→ **Assigned task**:
What follows is a listing to transcribe exactly, leaving the pictures out.

→ **Dataset section**:
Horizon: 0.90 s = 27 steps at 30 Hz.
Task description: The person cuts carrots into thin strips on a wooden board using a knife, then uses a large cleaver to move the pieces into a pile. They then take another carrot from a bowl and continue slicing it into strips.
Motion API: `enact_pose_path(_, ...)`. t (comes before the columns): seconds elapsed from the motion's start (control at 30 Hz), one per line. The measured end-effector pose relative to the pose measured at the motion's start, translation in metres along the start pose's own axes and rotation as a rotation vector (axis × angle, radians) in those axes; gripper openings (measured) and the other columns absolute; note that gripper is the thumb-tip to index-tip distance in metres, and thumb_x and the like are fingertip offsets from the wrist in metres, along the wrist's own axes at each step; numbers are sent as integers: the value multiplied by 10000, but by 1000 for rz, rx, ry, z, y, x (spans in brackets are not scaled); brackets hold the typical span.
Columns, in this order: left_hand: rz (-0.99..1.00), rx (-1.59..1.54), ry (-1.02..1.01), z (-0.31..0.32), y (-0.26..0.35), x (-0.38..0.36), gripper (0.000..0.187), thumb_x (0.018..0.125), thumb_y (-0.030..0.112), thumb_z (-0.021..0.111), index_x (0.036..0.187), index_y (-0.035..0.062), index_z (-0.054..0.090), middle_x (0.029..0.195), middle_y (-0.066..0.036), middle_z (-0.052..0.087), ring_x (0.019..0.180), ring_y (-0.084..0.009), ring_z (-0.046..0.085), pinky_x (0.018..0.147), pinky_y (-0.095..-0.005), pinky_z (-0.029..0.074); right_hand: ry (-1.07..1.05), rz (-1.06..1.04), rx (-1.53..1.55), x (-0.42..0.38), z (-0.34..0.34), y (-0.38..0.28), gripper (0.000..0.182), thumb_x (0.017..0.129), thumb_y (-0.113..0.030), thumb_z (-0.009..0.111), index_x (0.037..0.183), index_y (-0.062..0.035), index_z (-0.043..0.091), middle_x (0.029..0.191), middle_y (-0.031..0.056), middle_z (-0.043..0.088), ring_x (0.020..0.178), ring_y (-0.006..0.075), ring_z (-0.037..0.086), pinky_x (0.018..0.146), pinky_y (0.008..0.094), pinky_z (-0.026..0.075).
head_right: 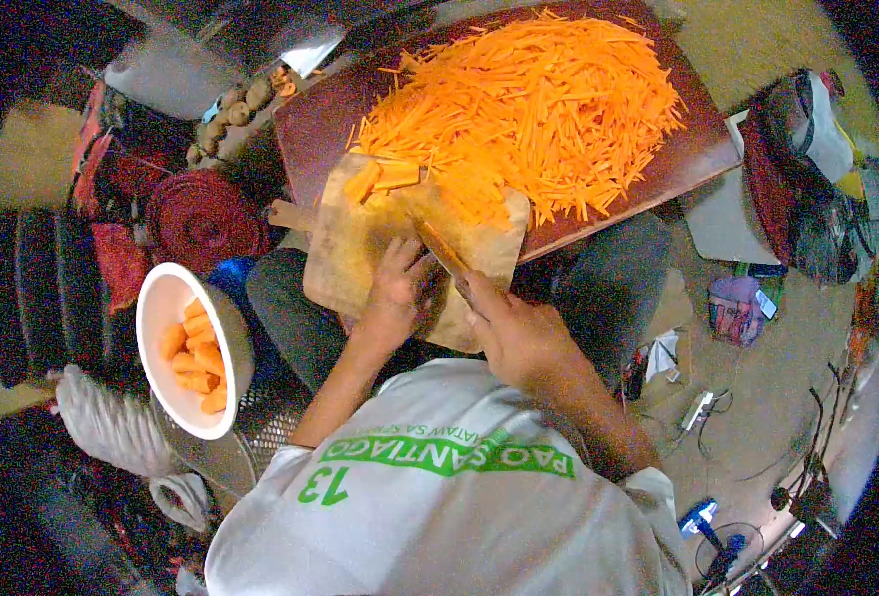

→ **Answer space**:
Horizon: 0.90 s = 27 steps at 30 Hz.
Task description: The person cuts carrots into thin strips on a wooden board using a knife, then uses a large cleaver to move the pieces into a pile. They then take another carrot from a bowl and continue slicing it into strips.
Motion API: `enact_pose_path(_, ...)`. t (comes before the columns): seconds elapsed from the motion's start (control at 30 Hz), one per line. The measured end-effector pose relative to the pose measured at the motion's start, translation in metres along the start pose's own axes and rotation as a rotation vector (axis × angle, radians) in those axes; gripper openings (measured) and the other columns absolute; note that gripper is the thumb-tip to index-tip distance in metres, and thumb_x and the like are fingertip offsets from the wrist in metres, along the wrist's own axes at each step; numbers are sent as integers: the value multiplied by 10000, but by 1000 for rz, rx, ry, z, y, x (spans in brackets are not scaled); brackets hold the typical span.
Columns, in this order: left_hand: rz (-0.99..1.00), rx (-1.59..1.54), ry (-1.02..1.01), z (-0.31..0.32), y (-0.26..0.35), x (-0.38..0.36), gripper (0.000..0.187), thumb_x (0.018..0.125), thumb_y (-0.030..0.112), thumb_z (-0.021..0.111), index_x (0.036..0.187), index_y (-0.035..0.062), index_z (-0.054..0.090), middle_x (0.029..0.195), middle_y (-0.066..0.036), middle_z (-0.052..0.087), ring_x (0.019..0.180), ring_y (-0.084..0.009), ring_z (-0.046..0.085), pinky_x (0.018..0.147), pinky_y (-0.095..-0.005), pinky_z (-0.029..0.074); right_hand: ry (-1.07..1.05), rz (-1.06..1.04), rx (-1.53..1.55), x (-0.42..0.38), z (-0.34..0.34), y (-0.38..0.28), gripper (0.000..0.182), thumb_x (0.017..0.129), thumb_y (-0.113..0.030), thumb_z (-0.009..0.111), index_x (0.037..0.183), index_y (-0.062..0.035), index_z (-0.043..0.091), middle_x (0.029..0.191), middle_y (-0.031..0.056), middle_z (-0.043..0.088), ring_x (0.020..0.178), ring_y (-0.006..0.075), ring_z (-0.037..0.086), pinky_x (0.018..0.146), pinky_y (0.008..0.094), pinky_z (-0.026..0.075).
head_right: 

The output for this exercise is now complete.